3D anisotropic rotating re-entrant honeycomb with bidirectionally programmable multi-stage plateau stresses

Three-dimensional (3D) honeycombs overcome intrinsic limitations of two-dimensional lattices by exploiting spatial topology, thereby enabling higher energy absorption, tunable anisotropy, improved out-of-plane stability, and better integration in engineering systems. We design a 3D anisotropic rotating re-entrant honeycomb (ARRH) and characterize its response via quasi-static compression tests and finite-element simulations.
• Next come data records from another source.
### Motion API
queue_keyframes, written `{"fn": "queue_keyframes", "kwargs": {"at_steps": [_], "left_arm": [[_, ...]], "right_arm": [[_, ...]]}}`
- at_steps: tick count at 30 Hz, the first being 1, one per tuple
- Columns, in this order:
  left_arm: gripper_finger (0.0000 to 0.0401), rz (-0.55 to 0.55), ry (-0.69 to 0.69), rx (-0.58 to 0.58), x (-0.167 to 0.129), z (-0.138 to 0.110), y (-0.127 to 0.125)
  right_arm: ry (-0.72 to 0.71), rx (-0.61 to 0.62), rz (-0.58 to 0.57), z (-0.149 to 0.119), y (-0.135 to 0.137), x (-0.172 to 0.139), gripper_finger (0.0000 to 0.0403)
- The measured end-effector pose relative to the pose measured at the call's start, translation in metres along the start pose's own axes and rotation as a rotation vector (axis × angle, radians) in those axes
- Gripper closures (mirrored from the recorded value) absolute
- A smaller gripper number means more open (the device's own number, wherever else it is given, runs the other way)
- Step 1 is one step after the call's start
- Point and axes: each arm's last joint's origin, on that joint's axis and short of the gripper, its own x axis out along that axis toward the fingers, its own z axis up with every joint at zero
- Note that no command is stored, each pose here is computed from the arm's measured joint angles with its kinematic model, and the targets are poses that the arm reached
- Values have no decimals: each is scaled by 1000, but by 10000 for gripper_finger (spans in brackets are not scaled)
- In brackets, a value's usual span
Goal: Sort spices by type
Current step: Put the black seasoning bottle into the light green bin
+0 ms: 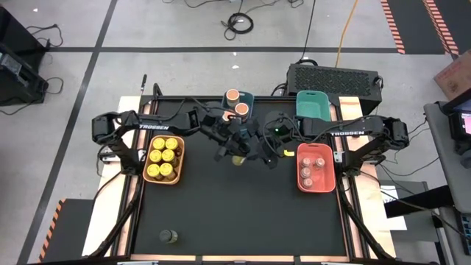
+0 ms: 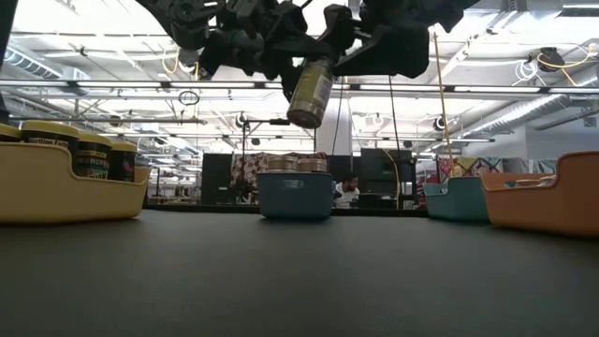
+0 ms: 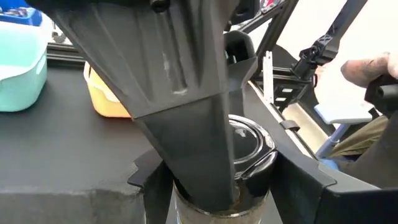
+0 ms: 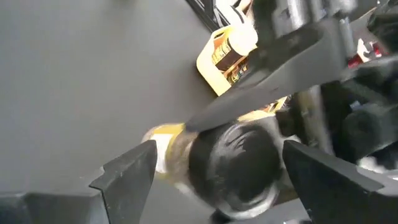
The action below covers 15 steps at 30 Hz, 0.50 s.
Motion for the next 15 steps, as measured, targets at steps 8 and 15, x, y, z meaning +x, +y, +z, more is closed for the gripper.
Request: {"fn": "queue_keyframes", "kwargs": {"at_steps": [8,15], "left_arm": [[182,-5,25,-18,9,-5,5],[182,-27,39,-48,13,-5,9]], "right_arm": [[-12,-14,-12,0,-1,4,62],[29,24,30,-7,4,13,76]]}}
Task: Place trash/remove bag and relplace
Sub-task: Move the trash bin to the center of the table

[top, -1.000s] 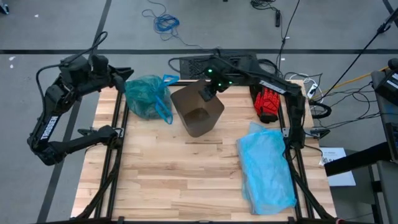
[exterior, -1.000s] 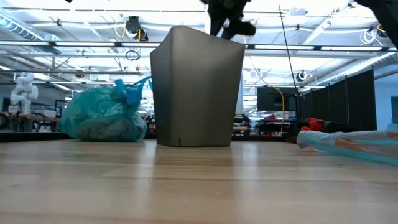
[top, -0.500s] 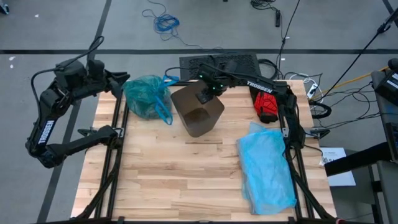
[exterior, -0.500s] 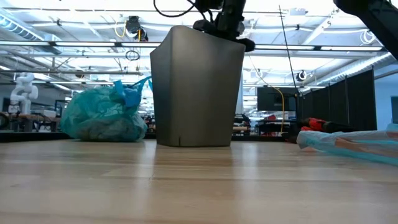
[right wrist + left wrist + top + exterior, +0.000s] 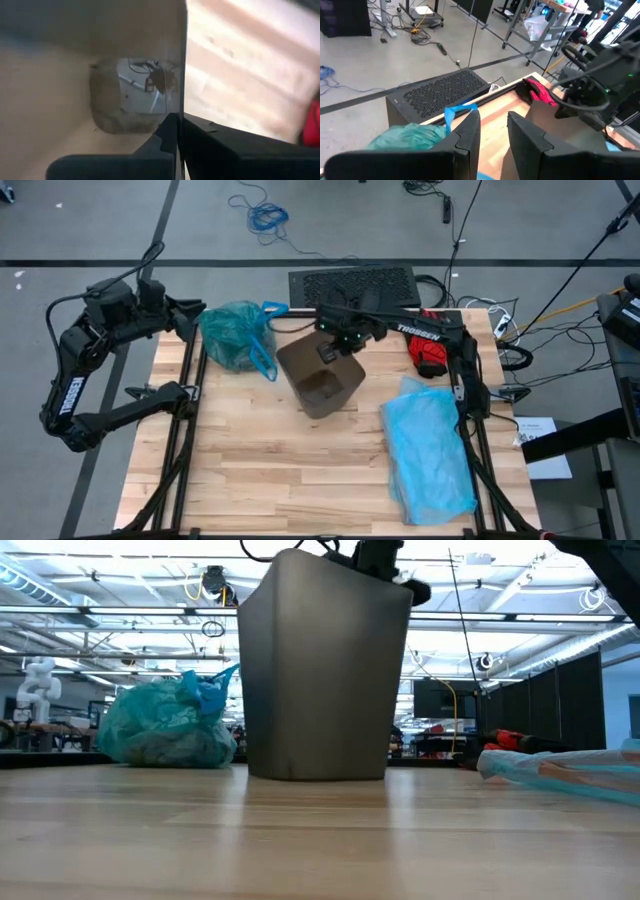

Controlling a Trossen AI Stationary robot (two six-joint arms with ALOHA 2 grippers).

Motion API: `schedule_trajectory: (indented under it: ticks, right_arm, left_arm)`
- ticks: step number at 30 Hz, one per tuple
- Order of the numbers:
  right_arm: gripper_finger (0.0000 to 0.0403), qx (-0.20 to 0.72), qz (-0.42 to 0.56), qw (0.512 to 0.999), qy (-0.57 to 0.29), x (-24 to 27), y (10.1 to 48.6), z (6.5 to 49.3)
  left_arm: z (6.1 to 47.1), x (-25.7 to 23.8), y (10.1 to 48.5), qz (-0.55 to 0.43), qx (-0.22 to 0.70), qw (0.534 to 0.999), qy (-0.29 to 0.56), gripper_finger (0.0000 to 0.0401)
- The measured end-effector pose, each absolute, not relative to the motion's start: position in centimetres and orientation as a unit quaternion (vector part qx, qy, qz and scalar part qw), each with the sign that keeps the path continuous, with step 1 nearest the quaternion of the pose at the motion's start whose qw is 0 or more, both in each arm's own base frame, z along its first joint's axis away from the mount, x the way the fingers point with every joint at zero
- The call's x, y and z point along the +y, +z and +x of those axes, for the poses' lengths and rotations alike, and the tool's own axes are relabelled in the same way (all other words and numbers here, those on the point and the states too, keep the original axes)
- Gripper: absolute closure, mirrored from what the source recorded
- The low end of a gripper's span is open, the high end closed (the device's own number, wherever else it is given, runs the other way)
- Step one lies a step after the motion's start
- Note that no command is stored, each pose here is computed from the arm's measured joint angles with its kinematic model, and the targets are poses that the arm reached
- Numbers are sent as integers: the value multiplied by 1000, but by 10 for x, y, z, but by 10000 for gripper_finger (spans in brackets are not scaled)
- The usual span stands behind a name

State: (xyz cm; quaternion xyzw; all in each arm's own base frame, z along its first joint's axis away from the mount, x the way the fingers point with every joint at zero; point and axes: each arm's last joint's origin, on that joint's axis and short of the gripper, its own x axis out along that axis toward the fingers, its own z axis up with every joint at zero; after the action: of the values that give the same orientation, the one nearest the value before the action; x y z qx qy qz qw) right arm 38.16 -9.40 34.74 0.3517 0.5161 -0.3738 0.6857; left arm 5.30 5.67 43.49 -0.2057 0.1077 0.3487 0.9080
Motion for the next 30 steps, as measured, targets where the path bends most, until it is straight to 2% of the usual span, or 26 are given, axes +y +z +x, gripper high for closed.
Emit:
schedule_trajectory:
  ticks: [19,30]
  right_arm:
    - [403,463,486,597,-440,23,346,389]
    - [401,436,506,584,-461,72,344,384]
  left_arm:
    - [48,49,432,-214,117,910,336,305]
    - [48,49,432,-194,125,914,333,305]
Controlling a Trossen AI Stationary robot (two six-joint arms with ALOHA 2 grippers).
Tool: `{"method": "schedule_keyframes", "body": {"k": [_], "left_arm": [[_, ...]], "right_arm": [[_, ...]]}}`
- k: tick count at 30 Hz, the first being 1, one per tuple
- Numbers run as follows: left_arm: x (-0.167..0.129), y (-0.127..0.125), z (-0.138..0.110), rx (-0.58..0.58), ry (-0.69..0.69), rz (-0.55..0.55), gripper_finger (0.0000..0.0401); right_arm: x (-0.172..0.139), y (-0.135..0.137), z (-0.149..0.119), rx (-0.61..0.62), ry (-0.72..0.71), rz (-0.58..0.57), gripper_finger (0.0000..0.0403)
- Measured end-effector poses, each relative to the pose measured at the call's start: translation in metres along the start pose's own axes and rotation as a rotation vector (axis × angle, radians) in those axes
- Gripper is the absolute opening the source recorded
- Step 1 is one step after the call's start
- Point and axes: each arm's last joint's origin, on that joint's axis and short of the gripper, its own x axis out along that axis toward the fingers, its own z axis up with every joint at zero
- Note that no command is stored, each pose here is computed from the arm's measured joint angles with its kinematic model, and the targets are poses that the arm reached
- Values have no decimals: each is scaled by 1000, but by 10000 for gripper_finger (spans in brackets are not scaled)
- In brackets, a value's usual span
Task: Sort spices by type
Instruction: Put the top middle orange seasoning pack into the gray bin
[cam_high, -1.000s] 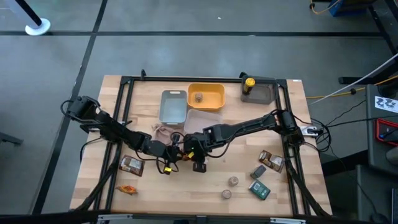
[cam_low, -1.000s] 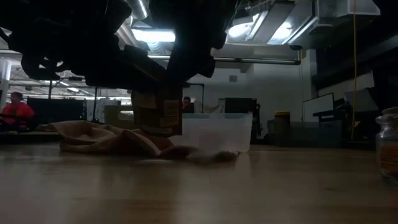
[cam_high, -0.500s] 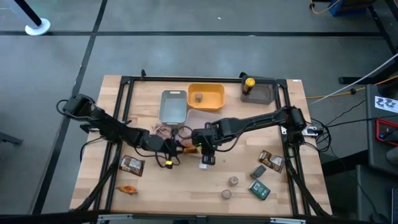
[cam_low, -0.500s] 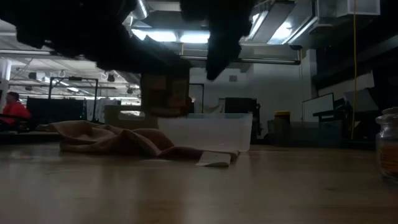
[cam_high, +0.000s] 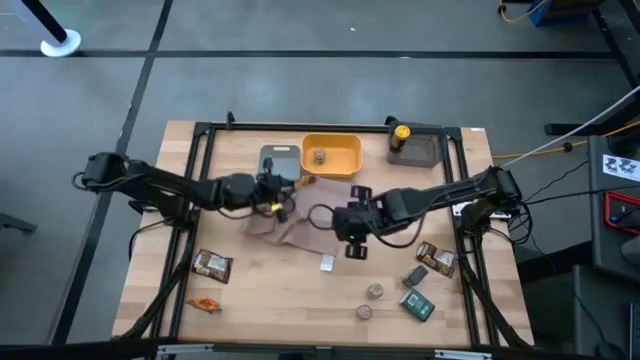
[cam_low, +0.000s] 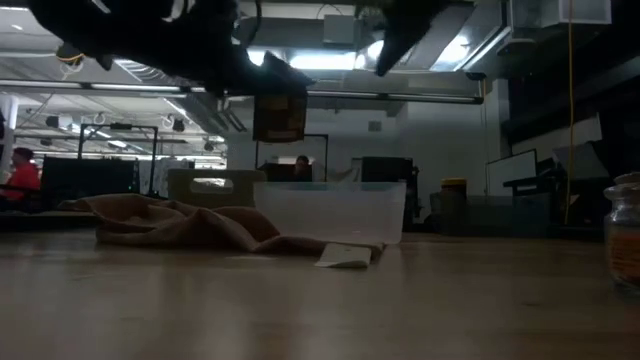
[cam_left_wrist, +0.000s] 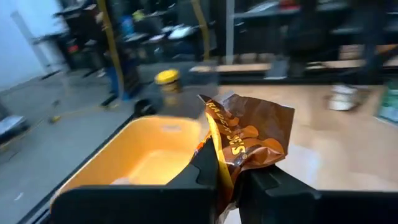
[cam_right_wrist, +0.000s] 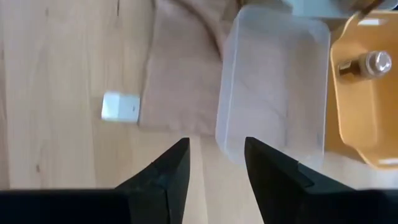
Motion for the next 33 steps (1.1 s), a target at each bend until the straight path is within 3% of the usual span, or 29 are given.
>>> {"method": "schedule_keyframes", "body": {"k": [8,16,24,33], "left_arm": [[11,44,-14,-96,106,179,11],[12,75,-31,-265,223,315,17],[10,85,-41,-416,291,386,22],[7,92,-50,-431,374,428,16]], "right_arm": [[-11,-13,-41,40,-19,-24,154],[-16,-26,-80,128,-139,-31,154],[-7,-30,-102,145,-230,-17,154],[14,-28,-120,164,-286,0,154]]}}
ARRH exhibits pronounced programmability and anisotropy: under Y-direction compression it develops three plateau stages with negative v_xy and near-zero v_zy values; under Z-direction compression it shows two plateau stages with positive v_xz and v_yz values. Parametric studies reveal orthogonal “knobs'’ for tailoring performance: the wall thickness programs the stress values of three plateaus, the rotation angle programs the strain range of the first plateau stage, and the re-entrant angle programs that of the second plateau stage under Y-direction; under Z-direction, the wall thickness programs the stress values of two plateaus, and the re-entrant angle controls the first-plateau range. These results establish ARRH as a practical architecture for multi-stage, anisotropic, and programmable energy-absorbing metamaterials suitable for adaptive protection and morphing structures.